▶ _Exercise_:
Can you quote the lines below exactly, starting at the line with "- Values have" and going through the last one?

▶ _Data section_:
——

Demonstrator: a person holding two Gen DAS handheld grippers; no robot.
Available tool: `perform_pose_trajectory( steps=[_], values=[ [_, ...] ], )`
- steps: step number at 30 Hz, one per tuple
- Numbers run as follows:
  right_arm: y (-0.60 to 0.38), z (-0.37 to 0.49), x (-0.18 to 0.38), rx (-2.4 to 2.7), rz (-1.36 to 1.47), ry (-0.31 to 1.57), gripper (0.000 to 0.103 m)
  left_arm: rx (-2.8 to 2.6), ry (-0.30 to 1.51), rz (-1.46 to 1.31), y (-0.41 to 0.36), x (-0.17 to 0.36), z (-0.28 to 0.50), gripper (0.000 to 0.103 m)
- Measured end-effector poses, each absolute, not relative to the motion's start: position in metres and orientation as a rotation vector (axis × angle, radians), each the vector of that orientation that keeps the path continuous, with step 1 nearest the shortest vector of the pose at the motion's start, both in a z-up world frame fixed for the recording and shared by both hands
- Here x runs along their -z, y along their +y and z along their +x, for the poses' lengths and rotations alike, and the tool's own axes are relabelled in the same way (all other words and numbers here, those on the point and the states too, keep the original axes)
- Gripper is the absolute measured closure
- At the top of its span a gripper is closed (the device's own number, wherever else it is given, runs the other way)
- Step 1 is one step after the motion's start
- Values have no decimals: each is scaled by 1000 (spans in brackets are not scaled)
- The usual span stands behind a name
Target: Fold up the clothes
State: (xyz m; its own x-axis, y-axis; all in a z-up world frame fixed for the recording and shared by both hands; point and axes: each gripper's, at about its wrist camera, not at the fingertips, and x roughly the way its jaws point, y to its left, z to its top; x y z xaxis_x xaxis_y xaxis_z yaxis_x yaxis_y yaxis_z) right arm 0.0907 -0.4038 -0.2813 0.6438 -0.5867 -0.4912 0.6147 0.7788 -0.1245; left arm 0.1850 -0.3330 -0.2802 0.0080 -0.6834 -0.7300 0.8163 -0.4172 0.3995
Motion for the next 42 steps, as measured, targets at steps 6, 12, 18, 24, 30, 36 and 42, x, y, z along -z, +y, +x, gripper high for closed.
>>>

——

▶ _Answer space_:
- Values have no decimals: each is scaled by 1000 (spans in brackets are not scaled)
- The usual span stands behind a name
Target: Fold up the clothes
State: (xyz m; its own x-axis, y-axis; all in a z-up world frame fixed for the recording and shared by both hands; point and axes: each gripper's, at about its wrist camera, not at the fingertips, and x roughly the way its jaws point, y to its left, z to its top; x y z xaxis_x xaxis_y xaxis_z yaxis_x yaxis_y yaxis_z) right arm 0.0907 -0.4038 -0.2813 0.6438 -0.5867 -0.4912 0.6147 0.7788 -0.1245; left arm 0.1850 -0.3330 -0.2802 0.0080 -0.6834 -0.7300 0.8163 -0.4172 0.3995
Motion for the next 42 steps, as measured, targets at steps 6, 12, 18, 24, 30, 36 and 42, x, y, z along -z, +y, +x, gripper high for closed.
>>>

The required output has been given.